### Task brief:
With the pictures removed, write out the data below exactly.

----

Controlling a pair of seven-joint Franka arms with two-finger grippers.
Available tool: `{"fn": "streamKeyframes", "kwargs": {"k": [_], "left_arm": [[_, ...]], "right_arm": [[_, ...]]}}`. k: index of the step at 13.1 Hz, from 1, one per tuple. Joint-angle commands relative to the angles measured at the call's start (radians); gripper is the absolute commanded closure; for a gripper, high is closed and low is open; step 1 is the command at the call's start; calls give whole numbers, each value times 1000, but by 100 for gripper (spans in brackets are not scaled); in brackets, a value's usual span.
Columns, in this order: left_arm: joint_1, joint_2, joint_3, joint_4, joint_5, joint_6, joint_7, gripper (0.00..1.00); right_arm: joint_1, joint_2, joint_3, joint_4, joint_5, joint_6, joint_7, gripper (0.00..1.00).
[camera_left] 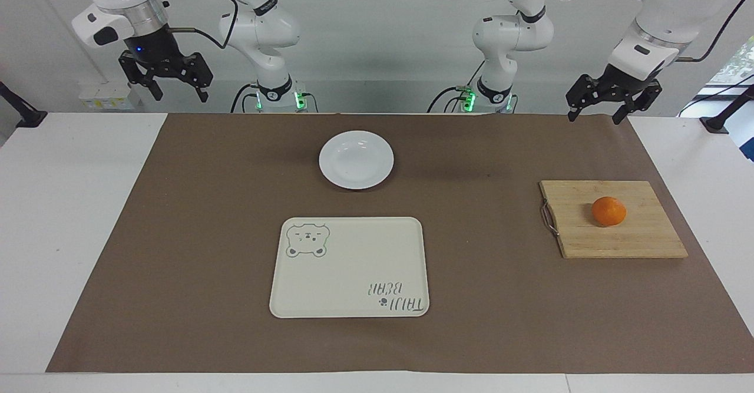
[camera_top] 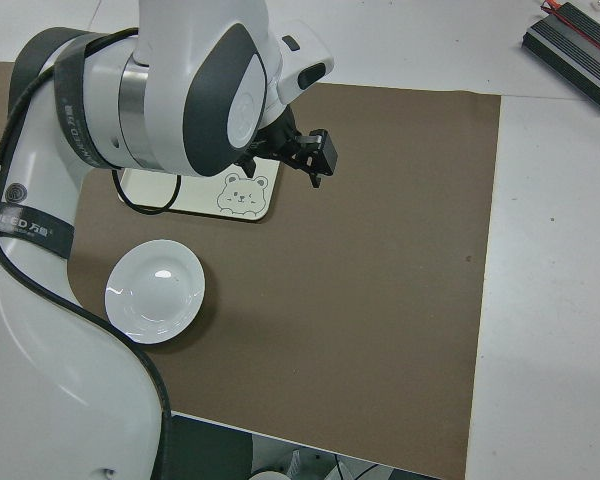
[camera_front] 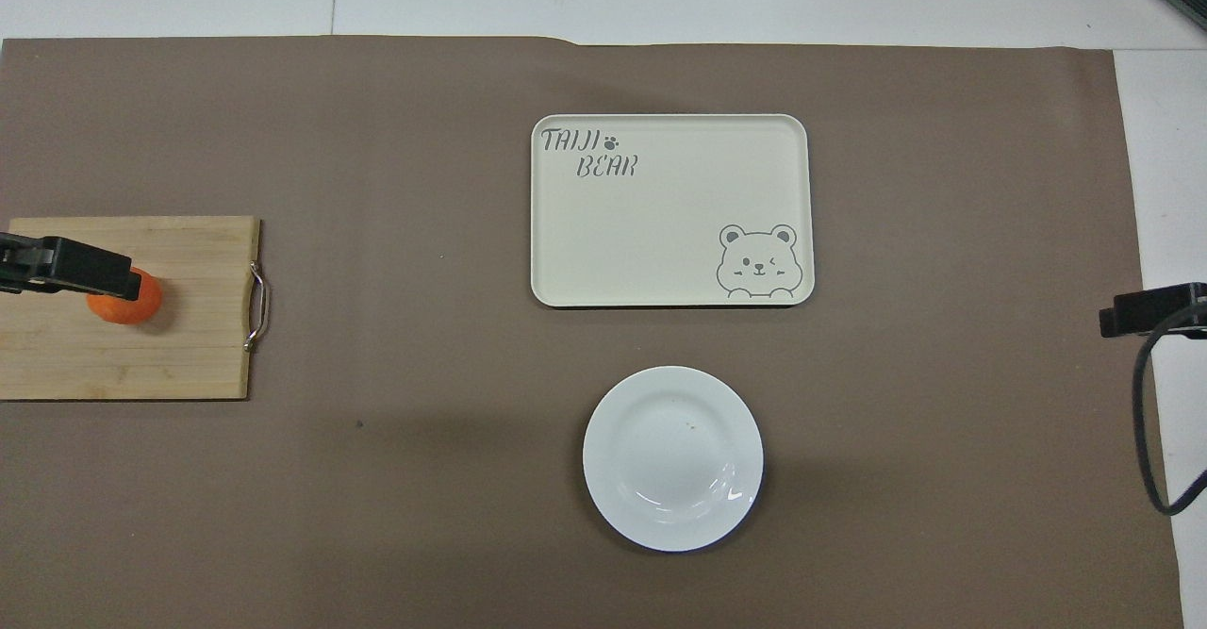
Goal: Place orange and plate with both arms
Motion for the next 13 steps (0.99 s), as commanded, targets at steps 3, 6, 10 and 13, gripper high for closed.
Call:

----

### Result:
Controlling a pair of seven-joint Franka arms with two-finger grippers.
Available tool: `{"fn": "streamKeyframes", "kwargs": {"k": [_], "left_arm": [[_, ...]], "right_arm": [[_, ...]]}}`. k: index of the step at 13.1 Hz, from 1, one per tuple. Joint-angle commands relative to the angles measured at the call's start (radians); gripper is the absolute commanded closure; for a gripper, high is closed and low is open; step 1 is the command at the call's start; calls give whole numbers, each value times 1000, but by 100 for gripper (spans in brackets are not scaled); in brackets, a value's usual span.
Columns, in this order: left_arm: joint_1, joint_2, joint_3, joint_4, joint_5, joint_6, joint_7, gripper (0.00..1.00); right_arm: joint_1, joint_2, joint_3, joint_4, joint_5, joint_6, joint_7, gripper (0.00..1.00).
[camera_left] 
[camera_top] 
[camera_front] 
Goal: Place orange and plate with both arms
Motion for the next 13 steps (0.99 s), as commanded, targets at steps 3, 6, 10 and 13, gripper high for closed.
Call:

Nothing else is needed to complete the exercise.